Effect of sunflower oil (Helianthus annuus) in ruminal fermentation in vitro and emission of gases


María M. Crosby-Galván
Nicolás Torres-Salado
Paulino Sánchez-Santillán
Teodulo Salinas-Rios
Marco A. Ayala-Monter
Jerónimo Herrera-Pérez


degradation, bacteria, methane, in vitro, lambs


Objective: The production of total gas, methane (CH4) and in vitro fermentative variables in diets for sheep with 1 and 2 % sunflower oil were evaluated. Design/Methodology/Approach: Serological vials with 0.5 g of treatment and 50 ml of culture medium were incubated at 39 °C for 24, 48 and 72 h.
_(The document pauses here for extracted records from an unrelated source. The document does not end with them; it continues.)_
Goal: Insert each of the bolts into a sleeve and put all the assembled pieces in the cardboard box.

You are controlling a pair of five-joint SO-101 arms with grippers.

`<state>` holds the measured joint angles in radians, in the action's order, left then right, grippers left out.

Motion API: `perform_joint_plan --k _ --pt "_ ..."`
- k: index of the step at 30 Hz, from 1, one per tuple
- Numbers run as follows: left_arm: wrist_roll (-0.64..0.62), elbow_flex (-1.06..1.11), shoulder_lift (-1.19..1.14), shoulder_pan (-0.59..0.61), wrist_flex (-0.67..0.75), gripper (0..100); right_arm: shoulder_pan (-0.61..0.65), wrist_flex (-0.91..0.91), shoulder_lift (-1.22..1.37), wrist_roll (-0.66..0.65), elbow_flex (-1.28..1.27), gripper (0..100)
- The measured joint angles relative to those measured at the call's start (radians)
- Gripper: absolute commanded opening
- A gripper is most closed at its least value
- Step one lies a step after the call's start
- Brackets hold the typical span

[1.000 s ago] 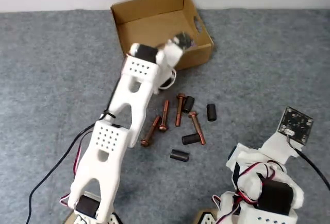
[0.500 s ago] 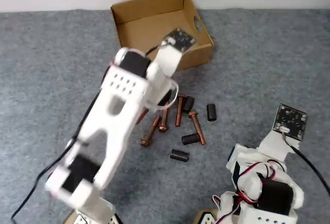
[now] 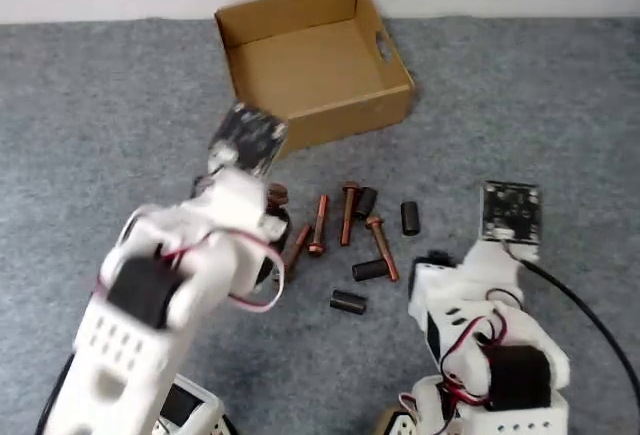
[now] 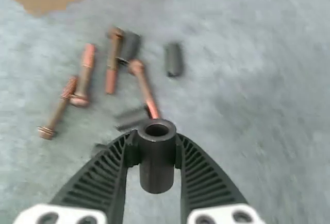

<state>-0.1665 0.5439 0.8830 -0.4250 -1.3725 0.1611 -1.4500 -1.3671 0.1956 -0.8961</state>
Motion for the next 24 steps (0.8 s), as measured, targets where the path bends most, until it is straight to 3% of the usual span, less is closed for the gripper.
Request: perform_joint_plan --k 12,17,24 --pt "-0.232 0.370 0.623 0.002 0.308 0 0.350 0.190 -0.006 0.000 0.000 0.8" --pt "-0.318 0.393 0.703 0.002 0.344 0 0.457 0.252 -0.006 0.000 0.000 0.8" --pt "-0.436 0.394 0.710 0.002 0.451 0 0.477 0.304 -0.006 -0.002 -0.009 0.8"
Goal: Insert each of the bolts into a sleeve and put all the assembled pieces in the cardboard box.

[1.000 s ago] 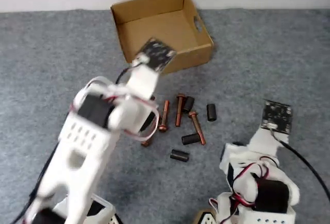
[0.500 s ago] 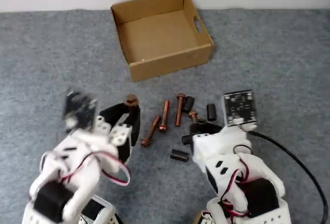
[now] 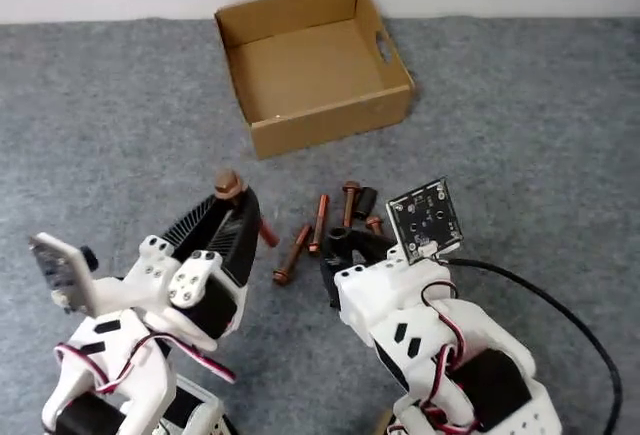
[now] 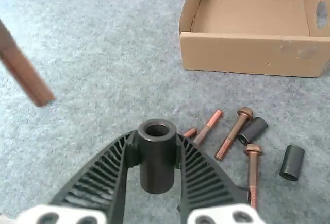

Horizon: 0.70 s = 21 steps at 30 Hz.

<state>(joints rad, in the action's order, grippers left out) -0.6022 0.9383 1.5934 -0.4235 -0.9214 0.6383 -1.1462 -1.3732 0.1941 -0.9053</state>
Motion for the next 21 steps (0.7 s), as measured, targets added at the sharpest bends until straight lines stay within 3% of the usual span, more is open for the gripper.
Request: perform_joint_plan --k 10,21 --pt "-0.040 0.084 -0.005 -0.002 0.107 0 0.107 0.114 0.000 -0.086 -0.083 0.8" --pt "-0.040 0.098 0.000 -0.080 0.110 0 0.109 0.163 0.002 -0.180 -0.087 0.8"
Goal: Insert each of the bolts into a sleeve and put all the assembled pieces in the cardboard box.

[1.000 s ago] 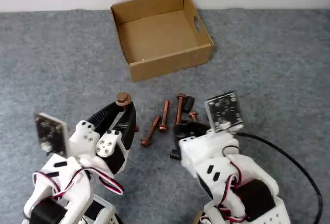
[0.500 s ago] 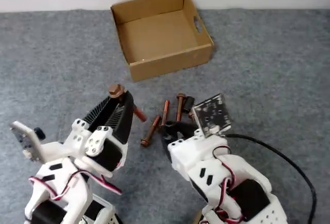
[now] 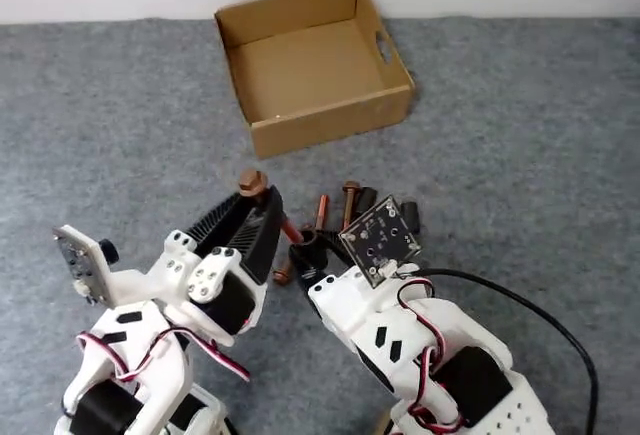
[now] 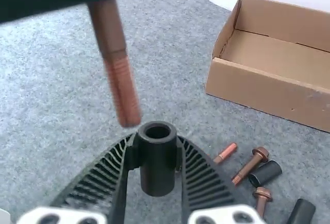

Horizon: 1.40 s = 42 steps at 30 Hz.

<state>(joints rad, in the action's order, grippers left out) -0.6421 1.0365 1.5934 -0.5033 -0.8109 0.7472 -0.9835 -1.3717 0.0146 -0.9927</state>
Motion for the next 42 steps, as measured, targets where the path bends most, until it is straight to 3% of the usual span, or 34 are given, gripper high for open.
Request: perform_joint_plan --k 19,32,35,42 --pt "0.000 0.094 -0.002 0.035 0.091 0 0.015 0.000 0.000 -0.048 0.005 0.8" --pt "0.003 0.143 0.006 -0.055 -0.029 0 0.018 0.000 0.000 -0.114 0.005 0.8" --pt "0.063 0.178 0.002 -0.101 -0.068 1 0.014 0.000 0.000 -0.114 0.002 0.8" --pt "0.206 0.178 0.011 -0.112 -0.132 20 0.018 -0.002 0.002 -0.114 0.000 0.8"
The production of total gas, CH4, and degradation of dry matter (DEGDM), neutral detergent fiber (DEGNDF), acid (DEGADF), production of volatile fatty acids (VFA) and ammoniacal nitrogen (N-NH3) were estimated. . The experimental design was completely randomized. Results: Total gas production at 48 and 72 h increased (p < 0.05) and at 24 h decreased (p < 0.05) as the oil increased. CH4 production at 24 and 48 h did not present differences (p > 0.05); a linear decrease (p < 0.05) was quantified at 72 h. DEGDM increased (p < 0.05) at 24 and 48 h and decreased (p < 0.05) at 72 h. DEGNDF and DEGADF increased (p < 0.05) at 48 h. Butyric acid content and N-NH3 decreased (p < 0.05) at 48 h. Study Limitation/Implications: An inclusion greater than 2 % of sunflower oil in the diet can reduce the degradability of the food and the microbial protein. Findings/Conclusions: The inclusion of up to 2% of sunflower oil in diets for lambs does not affect the degradation of fibers and is an alternative to reduce the methane emitted into the environment.